**DIRECTIONS FOR THIS TASK**
Could you please find each line in the records that contains the word "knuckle" and copy it?

**GIVEN RECORDS**

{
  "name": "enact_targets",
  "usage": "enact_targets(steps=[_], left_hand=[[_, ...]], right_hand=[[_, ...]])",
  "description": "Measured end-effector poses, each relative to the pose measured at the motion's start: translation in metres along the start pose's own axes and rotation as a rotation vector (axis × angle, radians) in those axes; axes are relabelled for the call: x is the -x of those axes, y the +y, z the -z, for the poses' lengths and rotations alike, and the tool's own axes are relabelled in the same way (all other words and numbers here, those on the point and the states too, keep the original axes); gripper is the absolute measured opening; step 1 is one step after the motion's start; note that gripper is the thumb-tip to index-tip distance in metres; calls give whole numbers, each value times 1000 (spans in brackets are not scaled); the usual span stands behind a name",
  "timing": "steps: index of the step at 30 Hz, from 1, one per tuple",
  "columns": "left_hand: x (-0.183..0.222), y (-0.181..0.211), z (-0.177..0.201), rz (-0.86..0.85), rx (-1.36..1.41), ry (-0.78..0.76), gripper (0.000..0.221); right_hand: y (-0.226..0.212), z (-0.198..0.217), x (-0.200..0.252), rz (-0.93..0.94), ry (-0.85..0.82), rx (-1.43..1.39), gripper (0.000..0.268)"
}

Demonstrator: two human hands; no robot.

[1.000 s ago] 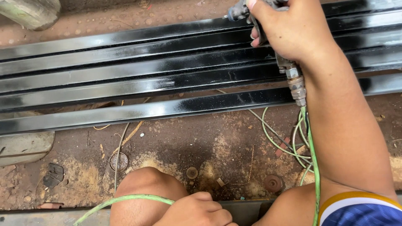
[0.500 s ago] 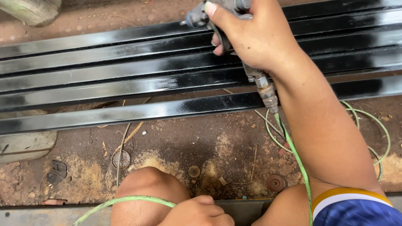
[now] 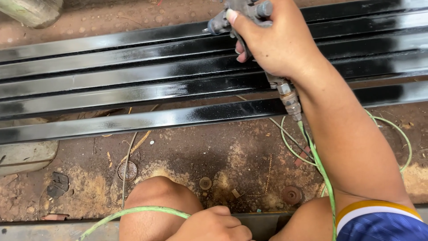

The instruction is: Spray painting a set of long metal bars with black paint using a pneumatic spray gun.

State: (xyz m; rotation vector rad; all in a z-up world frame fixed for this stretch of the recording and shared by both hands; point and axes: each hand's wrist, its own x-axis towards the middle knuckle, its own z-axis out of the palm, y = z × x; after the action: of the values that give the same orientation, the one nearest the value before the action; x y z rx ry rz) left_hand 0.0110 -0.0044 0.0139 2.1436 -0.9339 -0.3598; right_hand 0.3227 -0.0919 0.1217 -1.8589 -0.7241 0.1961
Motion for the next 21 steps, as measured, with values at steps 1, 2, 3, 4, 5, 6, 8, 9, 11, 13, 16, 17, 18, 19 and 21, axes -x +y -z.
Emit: enact_targets(steps=[1, 2, 3, 4, 5, 6, 8, 9, 11, 13, 16, 17, 18, 19, 21], left_hand=[[-3, 4, 6, -2, 1, -1, 23], [-6, 8, 12, -29, -78, 20, 21], [-10, 11, 18, -59, -155, 40, 19], [-10, 11, 16, -64, -153, 38, 19], [-11, 10, 16, -64, -178, 25, 19], [-12, 9, 15, -64, -203, 13, 20], [-16, 11, 21, -69, -198, 31, 21], [-17, 12, 23, -74, -187, 45, 23], [-21, 12, 23, -80, -183, 40, 23], [-24, 12, 22, -85, -181, 36, 23], [-28, 11, 22, -68, -226, 38, 24], [-29, 11, 22, -79, -218, 50, 24], [-31, 11, 22, -91, -210, 63, 24], [-33, 11, 23, -97, -207, 59, 24], [-36, 12, 27, -94, -175, 21, 23]], right_hand=[[3, 3, 1, -1, 2, 1, 14], [6, 7, 2, 0, 13, 1, 12], [9, 12, 4, 1, 26, 2, 10], [8, 17, 6, -1, 29, 5, 10], [7, 22, 8, -32, 24, 56, 13], [5, 27, 10, -63, 18, 106, 19], [11, 37, 13, -66, 33, 123, 19], [14, 42, 16, -76, 48, 138, 20], [19, 53, 19, -51, 54, 156, 19], [23, 64, 23, -24, 60, 174, 18], [30, 78, 27, -103, 112, 160, 18], [33, 84, 29, -111, 120, 164, 20], [37, 89, 32, -119, 128, 168, 23], [40, 93, 34, -124, 134, 171, 23], [44, 101, 37, -118, 169, 173, 13]])
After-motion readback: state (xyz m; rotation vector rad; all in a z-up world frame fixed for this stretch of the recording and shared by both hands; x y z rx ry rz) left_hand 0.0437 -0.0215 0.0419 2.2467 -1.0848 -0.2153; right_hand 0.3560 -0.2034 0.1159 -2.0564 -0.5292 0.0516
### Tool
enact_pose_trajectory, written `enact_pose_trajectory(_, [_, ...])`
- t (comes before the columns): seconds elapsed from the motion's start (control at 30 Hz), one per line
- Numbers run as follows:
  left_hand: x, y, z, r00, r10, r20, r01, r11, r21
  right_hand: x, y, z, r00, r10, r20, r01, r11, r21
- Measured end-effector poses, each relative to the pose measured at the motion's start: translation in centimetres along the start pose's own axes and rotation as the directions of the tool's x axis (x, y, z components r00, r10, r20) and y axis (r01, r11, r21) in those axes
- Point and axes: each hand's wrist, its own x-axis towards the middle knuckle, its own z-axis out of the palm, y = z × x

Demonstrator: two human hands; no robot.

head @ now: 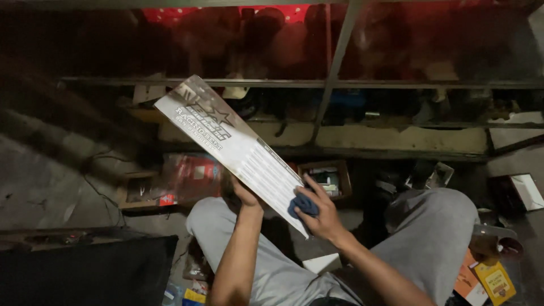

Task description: The person wipes dust off a packaged motorcycle racing belt with a blue cloth.

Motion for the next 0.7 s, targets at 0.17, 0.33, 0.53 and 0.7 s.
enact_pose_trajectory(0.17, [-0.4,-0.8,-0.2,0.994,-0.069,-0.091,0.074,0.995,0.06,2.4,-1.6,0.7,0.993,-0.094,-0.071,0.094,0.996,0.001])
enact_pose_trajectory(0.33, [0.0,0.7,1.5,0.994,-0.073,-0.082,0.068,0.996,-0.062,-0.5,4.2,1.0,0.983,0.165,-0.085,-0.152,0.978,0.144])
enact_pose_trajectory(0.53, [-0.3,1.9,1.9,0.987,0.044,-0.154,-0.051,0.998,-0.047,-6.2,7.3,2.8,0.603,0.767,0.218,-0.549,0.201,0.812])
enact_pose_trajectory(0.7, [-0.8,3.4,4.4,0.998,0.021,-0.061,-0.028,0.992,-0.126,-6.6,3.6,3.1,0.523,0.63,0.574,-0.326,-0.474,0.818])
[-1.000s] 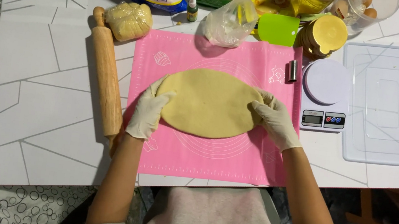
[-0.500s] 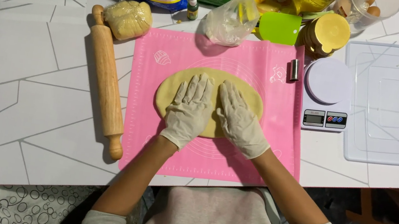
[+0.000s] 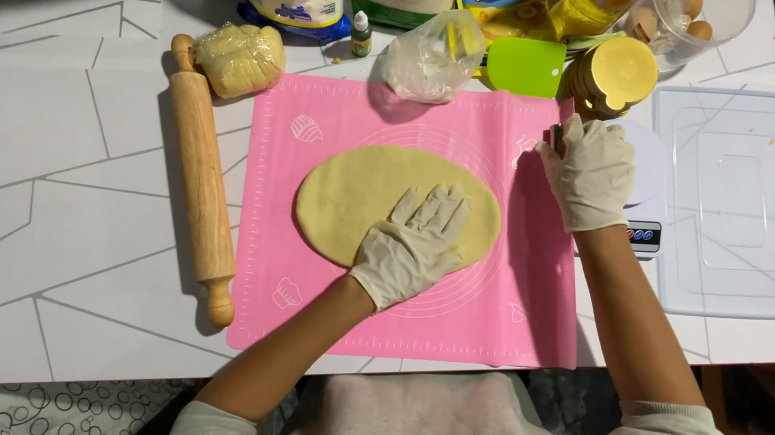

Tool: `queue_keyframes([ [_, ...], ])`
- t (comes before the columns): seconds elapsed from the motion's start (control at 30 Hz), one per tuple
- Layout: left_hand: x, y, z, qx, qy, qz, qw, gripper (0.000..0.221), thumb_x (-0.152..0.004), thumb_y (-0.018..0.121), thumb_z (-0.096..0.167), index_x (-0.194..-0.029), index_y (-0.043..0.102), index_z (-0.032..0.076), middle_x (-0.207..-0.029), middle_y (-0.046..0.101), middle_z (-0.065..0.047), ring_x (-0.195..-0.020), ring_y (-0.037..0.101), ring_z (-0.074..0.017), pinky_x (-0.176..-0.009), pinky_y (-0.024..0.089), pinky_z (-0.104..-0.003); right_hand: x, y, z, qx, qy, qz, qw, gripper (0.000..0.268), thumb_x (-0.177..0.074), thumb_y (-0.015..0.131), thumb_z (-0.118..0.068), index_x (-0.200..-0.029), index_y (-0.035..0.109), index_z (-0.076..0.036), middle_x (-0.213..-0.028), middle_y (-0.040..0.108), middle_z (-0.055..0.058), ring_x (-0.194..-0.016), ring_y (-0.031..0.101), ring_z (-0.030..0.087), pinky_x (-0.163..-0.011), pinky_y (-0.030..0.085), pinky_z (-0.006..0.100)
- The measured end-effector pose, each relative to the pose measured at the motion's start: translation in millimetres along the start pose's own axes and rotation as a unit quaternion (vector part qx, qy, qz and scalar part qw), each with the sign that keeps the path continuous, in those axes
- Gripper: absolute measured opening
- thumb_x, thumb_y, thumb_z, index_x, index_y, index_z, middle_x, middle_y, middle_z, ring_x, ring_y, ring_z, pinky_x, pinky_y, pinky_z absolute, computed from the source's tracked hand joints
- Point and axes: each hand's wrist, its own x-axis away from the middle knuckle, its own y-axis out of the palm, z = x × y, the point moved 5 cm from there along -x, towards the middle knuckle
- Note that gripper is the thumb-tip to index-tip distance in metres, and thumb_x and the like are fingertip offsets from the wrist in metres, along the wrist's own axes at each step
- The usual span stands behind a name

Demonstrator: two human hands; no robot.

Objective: Flattening a piece of dough on a silicone mat using a wooden rolling pin and a plastic scraper

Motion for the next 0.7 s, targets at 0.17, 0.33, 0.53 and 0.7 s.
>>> queue_keyframes([
  [0.17, -5.6, -16.9, -25.7, 0.041, -0.038, 0.037, 0.998, 0.082, -0.098, 0.032, 0.064, -0.164, 0.021, 0.016, -0.173, 0.013, -0.008, -0.159, 0.012, -0.0287, -0.130, 0.002, -0.047, -7.9, 35.0, 2.7, -0.014, -0.025, -0.076, 0.997, 0.066, -0.080, 0.078, -0.055, -0.132, 0.065, -0.016, -0.094, 0.069, 0.009, -0.092, 0.067, 0.032, -0.068, 0.058, 0.047],
  [0.33, 19.1, -32.9, -59.8, 0.053, -0.114, 0.117, 0.985, 0.088, -0.099, 0.036, 0.068, -0.165, 0.019, 0.013, -0.172, 0.014, -0.015, -0.159, 0.011, -0.0332, -0.129, 0.003, -0.051, -17.1, 39.2, 15.5, -0.126, 0.018, -0.092, 0.988, 0.041, -0.083, 0.078, -0.045, -0.119, 0.069, -0.026, -0.089, 0.071, 0.006, -0.092, 0.071, 0.035, -0.074, 0.061, 0.049],
  [0.53, 29.5, -31.0, -67.2, 0.016, -0.202, 0.168, 0.965, 0.089, -0.100, 0.034, 0.066, -0.163, 0.022, 0.004, -0.169, 0.020, -0.025, -0.157, 0.017, -0.0389, -0.127, 0.007, -0.051, -43.9, 39.1, 30.6, -0.132, -0.034, 0.083, 0.987, 0.034, -0.086, 0.087, -0.050, -0.096, 0.070, -0.022, -0.079, 0.065, 0.003, -0.085, 0.069, 0.031, -0.067, 0.060, 0.043],
  [0.7, 28.1, -23.6, -61.8, 0.000, -0.214, 0.155, 0.964, 0.088, -0.099, 0.032, 0.064, -0.163, 0.020, 0.006, -0.170, 0.018, -0.022, -0.159, 0.014, -0.0360, -0.128, 0.007, -0.050, -39.2, 19.9, 19.6, -0.113, -0.053, 0.070, 0.990, 0.026, -0.082, 0.088, -0.040, -0.094, 0.076, -0.020, -0.077, 0.067, 0.001, -0.085, 0.067, 0.028, -0.069, 0.060, 0.041],
])
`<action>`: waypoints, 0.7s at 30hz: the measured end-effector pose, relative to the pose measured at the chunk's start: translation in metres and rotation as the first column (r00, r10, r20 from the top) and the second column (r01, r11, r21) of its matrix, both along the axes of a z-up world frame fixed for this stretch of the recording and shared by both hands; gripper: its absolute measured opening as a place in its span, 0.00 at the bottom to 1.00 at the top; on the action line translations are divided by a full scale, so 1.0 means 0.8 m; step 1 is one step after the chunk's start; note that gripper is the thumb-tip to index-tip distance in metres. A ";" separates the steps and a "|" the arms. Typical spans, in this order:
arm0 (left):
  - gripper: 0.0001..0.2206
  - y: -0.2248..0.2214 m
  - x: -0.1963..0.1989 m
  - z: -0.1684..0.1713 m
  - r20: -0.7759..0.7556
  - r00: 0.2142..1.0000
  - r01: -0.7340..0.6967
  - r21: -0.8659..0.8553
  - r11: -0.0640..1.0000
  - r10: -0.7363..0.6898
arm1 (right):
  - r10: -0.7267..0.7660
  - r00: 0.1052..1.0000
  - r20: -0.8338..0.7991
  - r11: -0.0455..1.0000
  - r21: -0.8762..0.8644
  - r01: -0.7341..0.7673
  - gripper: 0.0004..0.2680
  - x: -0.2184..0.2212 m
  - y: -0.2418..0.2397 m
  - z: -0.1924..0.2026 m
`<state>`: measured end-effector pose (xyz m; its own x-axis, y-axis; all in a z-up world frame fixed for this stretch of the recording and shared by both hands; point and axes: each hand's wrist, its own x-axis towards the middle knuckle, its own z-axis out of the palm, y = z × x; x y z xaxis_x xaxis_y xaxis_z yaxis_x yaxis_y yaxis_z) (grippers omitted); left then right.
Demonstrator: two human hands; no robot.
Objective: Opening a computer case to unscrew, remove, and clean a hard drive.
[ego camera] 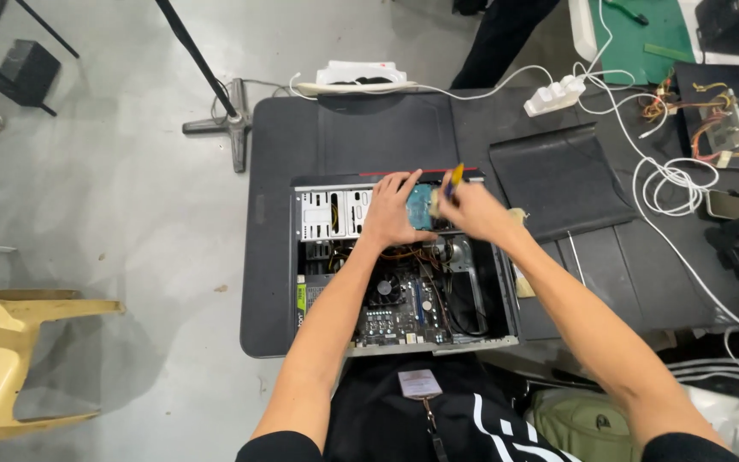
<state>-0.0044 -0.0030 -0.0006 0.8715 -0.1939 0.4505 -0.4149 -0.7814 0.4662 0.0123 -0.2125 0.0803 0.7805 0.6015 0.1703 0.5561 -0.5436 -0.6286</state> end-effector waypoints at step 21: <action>0.60 0.001 -0.003 0.001 -0.064 0.998 -0.021 0.037 0.999 0.023 | -0.030 0.997 -0.076 0.992 -0.127 0.020 0.08 -0.016 -0.015 -0.030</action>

**EXERCISE ANSWER**
State: (xyz m; rotation vector rad; all in a z-up world frame fixed for this stretch of the recording and shared by both hands; point and axes: each hand's wrist, its own x-axis towards the middle knuckle, its own z-axis out of the palm, y = z × x; after the action: of the values that give the same orientation, the one nearest the value before the action; x y z rx ry rz) left_hand 0.0110 -0.0044 0.0139 2.1436 -0.9339 -0.3598; right_hand 0.3227 -0.0919 0.1217 -1.8589 -0.7241 0.1961
- Point and axes: each hand's wrist, its own x-axis towards the middle knuckle, its own z-axis out of the palm, y = z × x
- Point and axes: each hand's wrist, its own x-axis away from the middle knuckle, its own y-axis out of the palm, z = x × y, the point moved 5 cm from there along -x, towards the middle knuckle
`<state>`: measured end-effector pose (xyz m; its own x-axis, y-axis; all in a z-up world frame fixed for this stretch of the recording and shared by both hands; point and axes: each hand's wrist, its own x-axis towards the middle knuckle, its own z-axis out of the palm, y = z × x; x y z xaxis_x xaxis_y xaxis_z yaxis_x yaxis_y yaxis_z) (grippers omitted); left then right.

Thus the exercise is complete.